### Your task
All that should come back is the lines of the data below from the one containing "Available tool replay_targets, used" to the one containing "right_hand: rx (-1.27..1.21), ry", inclusive, exactly as they stand.

※

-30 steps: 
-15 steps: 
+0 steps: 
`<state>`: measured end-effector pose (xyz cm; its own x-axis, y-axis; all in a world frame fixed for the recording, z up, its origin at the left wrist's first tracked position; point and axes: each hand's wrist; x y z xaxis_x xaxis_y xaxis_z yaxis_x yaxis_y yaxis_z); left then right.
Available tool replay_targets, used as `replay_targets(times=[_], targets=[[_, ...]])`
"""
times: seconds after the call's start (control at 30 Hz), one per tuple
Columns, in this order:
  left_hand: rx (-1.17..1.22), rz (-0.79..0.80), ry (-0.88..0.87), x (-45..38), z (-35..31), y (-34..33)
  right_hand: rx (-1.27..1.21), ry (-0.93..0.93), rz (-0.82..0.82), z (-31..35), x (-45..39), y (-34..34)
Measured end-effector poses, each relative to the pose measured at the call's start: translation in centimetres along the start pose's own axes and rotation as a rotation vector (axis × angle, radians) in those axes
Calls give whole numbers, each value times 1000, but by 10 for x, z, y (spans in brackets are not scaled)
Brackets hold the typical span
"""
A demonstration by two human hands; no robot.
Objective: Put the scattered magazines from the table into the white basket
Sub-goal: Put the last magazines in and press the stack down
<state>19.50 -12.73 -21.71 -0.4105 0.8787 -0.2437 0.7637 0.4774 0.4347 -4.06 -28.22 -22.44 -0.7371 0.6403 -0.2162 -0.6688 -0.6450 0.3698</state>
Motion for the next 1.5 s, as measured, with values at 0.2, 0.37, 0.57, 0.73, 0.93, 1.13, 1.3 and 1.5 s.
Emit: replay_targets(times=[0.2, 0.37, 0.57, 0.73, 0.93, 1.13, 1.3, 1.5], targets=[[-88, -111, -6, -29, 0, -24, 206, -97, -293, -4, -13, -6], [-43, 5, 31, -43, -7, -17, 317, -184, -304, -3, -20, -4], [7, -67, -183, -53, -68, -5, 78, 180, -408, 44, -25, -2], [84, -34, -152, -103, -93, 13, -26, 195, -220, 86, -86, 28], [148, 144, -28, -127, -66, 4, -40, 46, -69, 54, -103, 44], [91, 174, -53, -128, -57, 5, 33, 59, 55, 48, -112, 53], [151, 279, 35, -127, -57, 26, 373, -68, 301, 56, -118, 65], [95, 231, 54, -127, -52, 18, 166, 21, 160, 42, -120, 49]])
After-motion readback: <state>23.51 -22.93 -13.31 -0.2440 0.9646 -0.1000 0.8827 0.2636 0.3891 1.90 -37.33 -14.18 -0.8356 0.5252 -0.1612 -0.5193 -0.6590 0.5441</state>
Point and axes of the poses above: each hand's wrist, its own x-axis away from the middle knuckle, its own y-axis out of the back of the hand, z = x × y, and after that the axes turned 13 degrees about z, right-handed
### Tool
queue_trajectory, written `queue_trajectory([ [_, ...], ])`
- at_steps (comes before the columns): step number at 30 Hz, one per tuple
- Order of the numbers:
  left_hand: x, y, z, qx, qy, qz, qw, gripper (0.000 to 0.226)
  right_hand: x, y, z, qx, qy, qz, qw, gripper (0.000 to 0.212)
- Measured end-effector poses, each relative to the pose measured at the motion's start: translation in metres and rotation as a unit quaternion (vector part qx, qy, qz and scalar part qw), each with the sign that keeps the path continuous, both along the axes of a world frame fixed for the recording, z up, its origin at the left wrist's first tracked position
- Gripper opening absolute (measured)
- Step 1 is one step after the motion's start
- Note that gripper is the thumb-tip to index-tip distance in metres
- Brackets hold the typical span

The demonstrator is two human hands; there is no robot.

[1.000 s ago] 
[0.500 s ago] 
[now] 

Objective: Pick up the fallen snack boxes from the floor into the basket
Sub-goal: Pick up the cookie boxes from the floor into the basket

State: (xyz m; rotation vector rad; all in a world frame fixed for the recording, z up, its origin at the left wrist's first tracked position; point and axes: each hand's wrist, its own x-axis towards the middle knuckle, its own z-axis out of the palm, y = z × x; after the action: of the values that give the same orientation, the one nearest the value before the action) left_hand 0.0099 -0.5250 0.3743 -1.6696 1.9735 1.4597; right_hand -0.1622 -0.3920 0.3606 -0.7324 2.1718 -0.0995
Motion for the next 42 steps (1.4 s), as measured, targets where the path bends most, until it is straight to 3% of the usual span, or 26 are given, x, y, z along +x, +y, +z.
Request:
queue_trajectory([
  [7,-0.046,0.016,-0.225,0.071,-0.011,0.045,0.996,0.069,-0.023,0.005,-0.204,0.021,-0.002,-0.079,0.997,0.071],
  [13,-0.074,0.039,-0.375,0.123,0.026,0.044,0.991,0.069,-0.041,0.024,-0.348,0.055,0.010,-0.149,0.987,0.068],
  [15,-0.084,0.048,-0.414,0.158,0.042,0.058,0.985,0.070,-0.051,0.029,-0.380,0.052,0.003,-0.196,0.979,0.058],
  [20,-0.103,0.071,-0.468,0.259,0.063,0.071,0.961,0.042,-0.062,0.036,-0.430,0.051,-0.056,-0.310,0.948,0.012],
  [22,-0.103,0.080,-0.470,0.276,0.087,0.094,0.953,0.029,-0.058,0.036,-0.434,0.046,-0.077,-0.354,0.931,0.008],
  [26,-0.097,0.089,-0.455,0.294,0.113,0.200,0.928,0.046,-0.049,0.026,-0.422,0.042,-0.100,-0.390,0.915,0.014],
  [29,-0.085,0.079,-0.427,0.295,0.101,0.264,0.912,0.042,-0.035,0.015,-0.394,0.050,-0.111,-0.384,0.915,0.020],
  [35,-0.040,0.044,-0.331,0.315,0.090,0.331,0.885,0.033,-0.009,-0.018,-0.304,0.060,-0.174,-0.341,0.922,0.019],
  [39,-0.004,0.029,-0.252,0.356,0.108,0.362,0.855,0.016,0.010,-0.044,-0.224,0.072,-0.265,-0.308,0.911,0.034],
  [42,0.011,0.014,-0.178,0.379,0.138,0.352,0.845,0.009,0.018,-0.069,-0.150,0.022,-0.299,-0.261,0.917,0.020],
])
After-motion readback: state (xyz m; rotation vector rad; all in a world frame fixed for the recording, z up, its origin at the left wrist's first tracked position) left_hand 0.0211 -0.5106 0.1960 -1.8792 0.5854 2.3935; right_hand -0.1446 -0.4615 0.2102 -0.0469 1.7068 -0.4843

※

### Exercise solution
Available tool replay_targets, used as `replay_targets(times=[_], targets=[[_, ...]])`
"""
times: seconds after the call's start (control at 30 Hz), one per tuple
Columns, in this order:
  left_hand: rx (-1.17..1.22), rz (-0.79..0.80), ry (-0.88..0.87), x (-45..38), z (-35..31), y (-34..33)
  right_hand: rx (-1.27..1.21), ry (-0.93..0.93), rz (-0.82..0.82), z (-31..35), x (-45..39), y (-34..34)

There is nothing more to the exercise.